Four smiling humans wearing bright green t shirts standing on a sidewalk
Nat takes a moment with John, Nancy and her son Olivier to document the fun we are having.

I have to admit getting a chance to hang out regularly with my oldest son Olivier as well as John & Nancy has been pretty fantastic.

It’s been 4 years since the last campaign and this time around I was struck by how physically demanding campaigning can be.

If you stick to a schedule of canvassing 6 days a week the walking, stairs, holding clipboards and even knocking doors start to wear on your body.

Of course you are squeezing that all in around the other things you do in your day.

I sat reading my course and popping ibuprofen and realized that we don’t talk much about the ableist approach to politics. Most traditional ways of contacting potential voters rely on being physically present, at the door, debates and community events.

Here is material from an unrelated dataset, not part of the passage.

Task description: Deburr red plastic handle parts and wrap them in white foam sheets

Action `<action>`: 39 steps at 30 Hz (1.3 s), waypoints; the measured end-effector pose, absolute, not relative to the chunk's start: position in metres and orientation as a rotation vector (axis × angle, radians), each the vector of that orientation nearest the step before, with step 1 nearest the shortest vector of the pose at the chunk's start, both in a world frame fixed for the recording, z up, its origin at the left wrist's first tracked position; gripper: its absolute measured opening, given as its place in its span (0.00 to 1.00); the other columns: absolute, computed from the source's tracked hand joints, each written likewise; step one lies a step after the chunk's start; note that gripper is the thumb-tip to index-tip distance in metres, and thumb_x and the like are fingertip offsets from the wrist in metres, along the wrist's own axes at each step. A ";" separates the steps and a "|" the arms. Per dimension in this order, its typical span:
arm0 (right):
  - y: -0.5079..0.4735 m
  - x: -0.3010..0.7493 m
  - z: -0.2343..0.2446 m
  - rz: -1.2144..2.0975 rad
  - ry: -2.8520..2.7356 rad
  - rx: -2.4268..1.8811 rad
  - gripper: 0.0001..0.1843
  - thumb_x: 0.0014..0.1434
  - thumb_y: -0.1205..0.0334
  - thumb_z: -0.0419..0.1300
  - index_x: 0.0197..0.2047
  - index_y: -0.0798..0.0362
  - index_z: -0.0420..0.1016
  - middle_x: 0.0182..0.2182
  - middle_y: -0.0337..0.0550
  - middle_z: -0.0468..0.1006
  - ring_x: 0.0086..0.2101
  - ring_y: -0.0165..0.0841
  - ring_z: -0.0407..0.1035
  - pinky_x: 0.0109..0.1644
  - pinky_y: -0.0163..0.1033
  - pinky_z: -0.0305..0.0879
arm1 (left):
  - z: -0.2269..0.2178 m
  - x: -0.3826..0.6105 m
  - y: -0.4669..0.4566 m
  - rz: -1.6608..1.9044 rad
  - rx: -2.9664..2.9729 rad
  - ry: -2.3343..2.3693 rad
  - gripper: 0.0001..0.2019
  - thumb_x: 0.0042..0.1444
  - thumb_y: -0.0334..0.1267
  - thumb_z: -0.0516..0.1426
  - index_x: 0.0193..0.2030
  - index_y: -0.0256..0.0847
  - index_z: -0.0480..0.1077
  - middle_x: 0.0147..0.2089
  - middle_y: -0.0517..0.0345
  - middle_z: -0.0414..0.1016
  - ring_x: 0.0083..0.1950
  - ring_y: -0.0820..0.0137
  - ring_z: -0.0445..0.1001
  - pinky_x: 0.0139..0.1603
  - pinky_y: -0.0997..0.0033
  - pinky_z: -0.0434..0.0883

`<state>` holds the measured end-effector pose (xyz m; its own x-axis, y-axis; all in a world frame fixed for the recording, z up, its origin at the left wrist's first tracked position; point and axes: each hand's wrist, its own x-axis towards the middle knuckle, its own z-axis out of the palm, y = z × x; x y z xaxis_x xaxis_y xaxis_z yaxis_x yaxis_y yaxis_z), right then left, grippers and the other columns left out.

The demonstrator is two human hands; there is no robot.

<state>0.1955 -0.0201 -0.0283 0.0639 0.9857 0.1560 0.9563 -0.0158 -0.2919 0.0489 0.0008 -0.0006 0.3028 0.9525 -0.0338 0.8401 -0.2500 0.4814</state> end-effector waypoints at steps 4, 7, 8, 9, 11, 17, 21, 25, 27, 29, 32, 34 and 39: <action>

But those doors are spread out and have many stairs.

Locally there is a Women in Politics group that seeks to support women to enter into politics at all levels of government but I’m not aware of much in the realm of analyzing where ableist assumptions and approaches are barriers to more folks running for office.

I’m glad I can occasionally participate in political organizing & activities and am thinking more about accessibility.

If I come up with any great ideas I’ll let you know 🙂

7 thoughts on “Fitness & Politics

  1. This post raises such a challenging issue, the persavive ableism in the vast majority of physical and social structures in everyday life. It’s amazing when we start to become aware. I too have encountered a number of physical obstacles lately (that for nondisabled me were a mere inconvenience) and thought how does someone with less mobility navigate this particular hurdle? Thank you for talking about it re. Women and politics.

    And good luck with the home stretch of your degree. Congrats!

    And thank you for doing the hard work of campaigning in municipal elections.

  2. Congratulations on the BA?

    In terms of ableism and campaigns, what do you think of the more new age-y forms of communication with voters (social media and email, to name two)?

    1. I think digital means of contacting people is very helpful. Live debates, attending community events are also important ways for people to get a sense of who a candidate is and how they conduct themselves.
      In the end I think door to door is how people connect on a personal level with issues and candidates. I think it is favored over other means because of that but that hierarchy may also discount the value of other types of communication.

      1. Door to door I think is definitely preferred my many. Hand-made postcards also seem to help (some candidates in NY used those and it seemed to leave a positive impression). Debates and community events are good, but there are also limits if those events are not accessible to many.